Wirecard schuldet seinen Gläubigern nun insgesamt 3,15 Mrd. £

Der Abschwung bei Wirecard begann letzte Woche, als der interne Rechnungsprüfer Ernst & Young die Genehmigung der Jahresabschlüsse für 2019 mit einer Diskrepanz von 1,7 Mrd. £ verweigerte. Die Suche des deutschen Unternehmens nach Geld endete auf den Philippinen, als seine Zentralbank bestätigte, dass das fehlende Geld von Wirecard nie in das Land einging. Auf den Philippinen ansässige Banken, BDO und BPI, haben der Fintech-Firma ebenfalls vorgeworfen, Dokumente gefälscht zu haben, die sie als ihren Kunden ausgeben. Folglich haben die Philippinen eine eigene Untersuchung in dieser Angelegenheit eingeleitet.

Die Philippinen suchen auch nach dem ehemaligen COO von Wirecard, Jan Marsalek, der angeblich in das Finanzdelikt verwickelt war. Deutsche Staatsanwälte bemühen sich um einen internationalen Haftbefehl für die Exekutive, die Anfang der Woche ebenfalls entlassen wurde.
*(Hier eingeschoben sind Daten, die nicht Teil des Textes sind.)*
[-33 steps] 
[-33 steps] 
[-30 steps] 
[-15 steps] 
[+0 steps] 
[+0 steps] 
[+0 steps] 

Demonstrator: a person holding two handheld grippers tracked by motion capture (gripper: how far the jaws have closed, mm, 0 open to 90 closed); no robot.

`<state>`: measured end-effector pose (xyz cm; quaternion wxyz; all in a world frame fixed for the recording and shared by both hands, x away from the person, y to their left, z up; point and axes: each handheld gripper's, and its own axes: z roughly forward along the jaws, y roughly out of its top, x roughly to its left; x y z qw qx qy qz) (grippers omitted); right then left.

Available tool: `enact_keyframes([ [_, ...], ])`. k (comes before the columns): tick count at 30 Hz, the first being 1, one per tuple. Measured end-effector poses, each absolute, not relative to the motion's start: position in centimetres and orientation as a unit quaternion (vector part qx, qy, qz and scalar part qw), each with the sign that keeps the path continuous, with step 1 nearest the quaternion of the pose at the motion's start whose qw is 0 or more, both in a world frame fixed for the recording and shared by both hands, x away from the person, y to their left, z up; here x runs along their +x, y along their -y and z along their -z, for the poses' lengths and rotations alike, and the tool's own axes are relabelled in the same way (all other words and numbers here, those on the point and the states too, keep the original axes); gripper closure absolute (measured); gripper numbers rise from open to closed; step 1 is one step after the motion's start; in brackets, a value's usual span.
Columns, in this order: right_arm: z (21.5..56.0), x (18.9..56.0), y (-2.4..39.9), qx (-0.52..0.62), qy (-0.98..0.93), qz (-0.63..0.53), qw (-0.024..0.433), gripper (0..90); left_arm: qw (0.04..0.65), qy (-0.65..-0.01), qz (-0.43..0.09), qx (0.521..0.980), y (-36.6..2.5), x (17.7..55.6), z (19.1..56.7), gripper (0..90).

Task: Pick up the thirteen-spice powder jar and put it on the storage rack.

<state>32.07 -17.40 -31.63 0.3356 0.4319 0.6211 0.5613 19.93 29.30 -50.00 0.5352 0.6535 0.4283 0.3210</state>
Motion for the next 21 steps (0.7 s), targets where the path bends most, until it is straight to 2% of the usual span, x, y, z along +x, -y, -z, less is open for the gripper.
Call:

Der Skandal führte zu einem Stillhalteabkommen mit den Gläubigern, an denen das Unternehmen nun insgesamt 3,15 Mrd. £ schuldet. Wirecard beauftragte am vergangenen Freitag die US-Investmentbank Houlihan Lokey, um eine neue Finanzstrategie zu entwickeln. Die Kreditgeber von Wirecard beschlossen am Mittwoch, ihre langfristige Rentabilität zu bewerten, bevor sie die Rückzahlung der Kredite fordern.

Wirecard evaluiert die Notwendigkeit eines Insolvenzantrags für seine Tochtergesellschaften

Der frühere CEO von Wirecard, Markus Braun, trat letzte Woche zurück und wurde am Montag wegen des Verdachts der Bilanzfälschung des Unternehmens verhaftet. Braun wurde am Dienstag gegen eine Kaution in Höhe von 4,5 Mrd. £ aus der Untersuchungshaft entlassen.
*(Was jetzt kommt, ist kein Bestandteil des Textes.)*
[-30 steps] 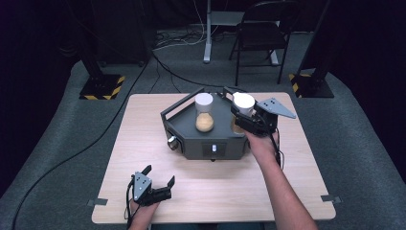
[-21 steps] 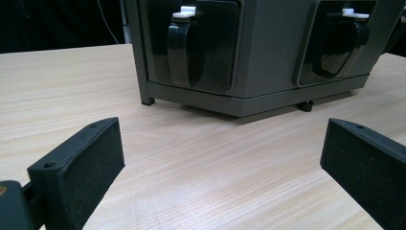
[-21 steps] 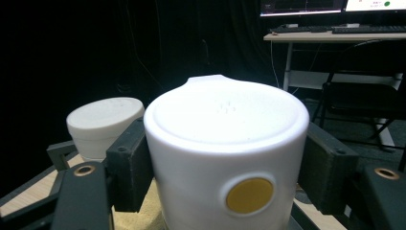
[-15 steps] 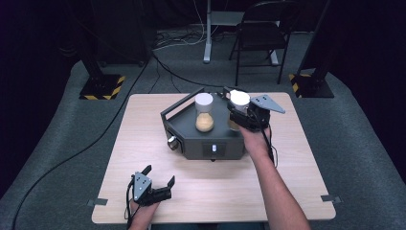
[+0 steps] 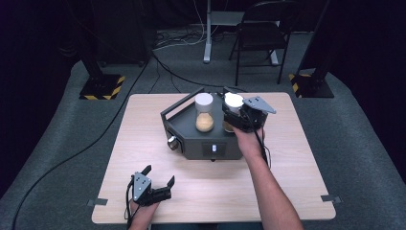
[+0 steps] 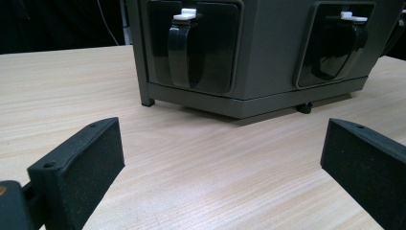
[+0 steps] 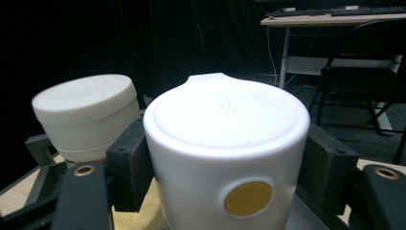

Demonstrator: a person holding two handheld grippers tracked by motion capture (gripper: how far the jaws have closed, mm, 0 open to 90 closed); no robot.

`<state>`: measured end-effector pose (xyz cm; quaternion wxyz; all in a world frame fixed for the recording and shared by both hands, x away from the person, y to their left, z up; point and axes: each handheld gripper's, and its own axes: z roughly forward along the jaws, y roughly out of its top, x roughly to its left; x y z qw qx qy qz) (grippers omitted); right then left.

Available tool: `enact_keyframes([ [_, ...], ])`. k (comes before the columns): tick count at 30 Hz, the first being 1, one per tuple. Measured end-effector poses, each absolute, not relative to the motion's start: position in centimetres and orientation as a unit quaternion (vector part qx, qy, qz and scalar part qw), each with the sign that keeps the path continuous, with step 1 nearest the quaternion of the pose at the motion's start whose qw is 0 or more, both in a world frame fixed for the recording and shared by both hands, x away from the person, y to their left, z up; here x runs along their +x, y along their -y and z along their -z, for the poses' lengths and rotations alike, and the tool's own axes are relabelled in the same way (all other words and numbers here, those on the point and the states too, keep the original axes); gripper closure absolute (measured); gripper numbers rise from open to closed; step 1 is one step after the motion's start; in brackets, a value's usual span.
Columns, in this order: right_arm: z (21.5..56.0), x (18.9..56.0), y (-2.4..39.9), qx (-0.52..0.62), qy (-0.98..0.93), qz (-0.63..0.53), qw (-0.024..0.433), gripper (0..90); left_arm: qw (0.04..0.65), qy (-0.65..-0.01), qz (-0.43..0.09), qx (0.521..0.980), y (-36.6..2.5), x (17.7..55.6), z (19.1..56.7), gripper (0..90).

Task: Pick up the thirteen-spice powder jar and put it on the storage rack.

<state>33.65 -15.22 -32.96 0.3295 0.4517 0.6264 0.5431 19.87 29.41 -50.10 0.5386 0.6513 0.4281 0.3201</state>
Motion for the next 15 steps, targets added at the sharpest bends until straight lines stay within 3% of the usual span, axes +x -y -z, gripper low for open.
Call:
enact_keyframes([
  [15, 34.3, 33.7, 14.9, 0.447, -0.625, -0.541, 0.341, 28.9, 0.541, -0.428, -0.319, 0.649, -29.5, 19.9, 50.2, 0.4],
])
In seiner Erklärung vom Donnerstag betonte Wirecard außerdem, dass die Unternehmensleitung die Notwendigkeit prüft, Insolvenz für seine Tochtergesellschaften zu beantragen. Das Zahlungsunternehmen betreibt einen Prepaid-Kartenherausgeber in Großbritannien und eine Bank in München.
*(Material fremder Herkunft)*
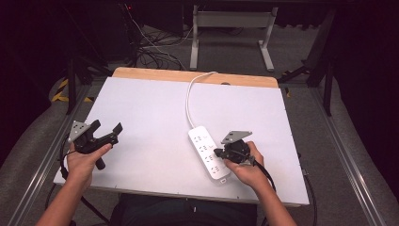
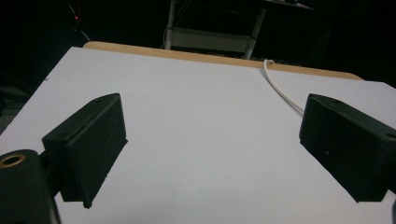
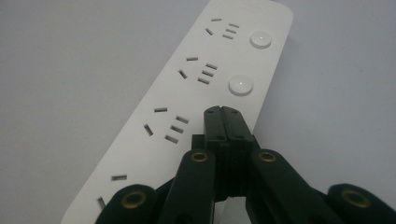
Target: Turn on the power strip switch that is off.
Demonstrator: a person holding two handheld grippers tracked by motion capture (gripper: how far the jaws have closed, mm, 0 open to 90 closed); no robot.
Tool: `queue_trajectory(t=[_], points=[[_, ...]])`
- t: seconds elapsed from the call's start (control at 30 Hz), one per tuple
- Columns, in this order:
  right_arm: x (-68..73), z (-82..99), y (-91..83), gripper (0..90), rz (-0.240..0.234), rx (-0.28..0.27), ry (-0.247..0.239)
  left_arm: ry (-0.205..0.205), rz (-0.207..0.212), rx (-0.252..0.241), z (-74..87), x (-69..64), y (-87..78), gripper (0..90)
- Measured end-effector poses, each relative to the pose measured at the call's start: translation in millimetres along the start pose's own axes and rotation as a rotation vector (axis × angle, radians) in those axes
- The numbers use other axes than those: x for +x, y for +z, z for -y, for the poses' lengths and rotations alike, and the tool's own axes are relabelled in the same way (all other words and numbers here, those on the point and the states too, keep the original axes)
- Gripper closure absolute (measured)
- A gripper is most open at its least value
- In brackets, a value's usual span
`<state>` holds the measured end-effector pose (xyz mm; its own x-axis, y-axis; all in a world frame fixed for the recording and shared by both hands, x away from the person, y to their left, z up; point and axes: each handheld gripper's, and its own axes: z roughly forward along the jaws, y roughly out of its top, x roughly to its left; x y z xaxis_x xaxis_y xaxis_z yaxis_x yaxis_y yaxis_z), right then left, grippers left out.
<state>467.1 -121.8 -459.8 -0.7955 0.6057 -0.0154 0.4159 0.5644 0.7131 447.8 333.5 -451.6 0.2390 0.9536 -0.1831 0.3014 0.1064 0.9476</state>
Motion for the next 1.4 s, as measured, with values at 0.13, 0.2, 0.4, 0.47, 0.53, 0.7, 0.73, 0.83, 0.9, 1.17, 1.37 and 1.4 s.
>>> queue_trajectory(t=[0.13, 0.2, 0.4, 0.47, 0.53, 0.7, 0.73, 0.83, 0.9, 1.17, 1.37, 1.4], points=[[2.5, -1.1, 0.6, 90.0, 0.007, 0.011, -0.010, 0.000, 0.001, 0.000, -0.1, 0.0, -0.3, 7.9], [3.1, -2.0, 0.8, 90.0, 0.009, 0.015, -0.015, 0.000, 0.001, -0.001, -0.1, -0.1, -0.4, 7.9], [2.7, -1.9, 0.5, 90.0, 0.009, 0.013, -0.015, -0.005, -0.001, 0.001, -0.1, 0.5, 0.0, 7.9], [2.6, -1.7, 0.4, 90.0, 0.009, 0.013, -0.017, -0.005, 0.000, 0.001, -0.1, 0.3, 0.2, 7.9], [2.8, -1.7, 0.4, 90.0, 0.011, 0.012, -0.018, 0.001, 0.001, 0.002, 0.0, -0.2, 0.3, 7.9], [3.1, -2.0, 0.4, 90.0, 0.013, 0.014, -0.017, 0.003, 0.003, 0.002, 0.2, -0.8, 0.7, 8.0], [3.0, -2.0, 0.4, 90.0, 0.012, 0.014, -0.016, 0.001, 0.001, 0.003, 0.2, -0.7, 0.7, 7.9], [2.8, -2.1, 0.4, 90.0, 0.012, 0.015, -0.014, 0.002, 0.000, 0.004, 0.1, -0.1, 0.7, 8.0], [2.8, -2.1, 0.4, 90.0, 0.013, 0.014, -0.013, 0.002, 0.000, 0.004, 0.1, -0.2, 0.7, 7.9], [2.7, -2.2, 0.4, 90.0, 0.012, 0.015, -0.015, 0.001, 0.003, 0.004, 0.2, -0.7, 1.5, 7.9], [3.4, -2.5, 0.4, 90.0, 0.017, 0.017, -0.016, 0.001, 0.006, 0.004, 0.3, -1.2, 1.6, 8.0], [3.3, -2.4, 0.4, 90.0, 0.018, 0.017, -0.015, 0.001, 0.005, 0.004, 0.3, -1.1, 1.5, 7.9]])
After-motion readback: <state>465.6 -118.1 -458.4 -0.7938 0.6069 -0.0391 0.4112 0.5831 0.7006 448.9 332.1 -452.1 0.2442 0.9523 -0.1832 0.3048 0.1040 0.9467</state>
Nach Ansicht des deutschen Finanzministers ist der Wirecard-Buchhaltungsskandal ein großes Stigma für den Ruf der BaFin, die ihrer Rolle als Finanzaufsichtsbehörde des Landes nicht gerecht wurde. Er äußerte auch die Befürchtung, dass der Fall zu einer massiven Beeinträchtigung der Position Deutschlands im globalen Finanztechnologiebereich führen könnte.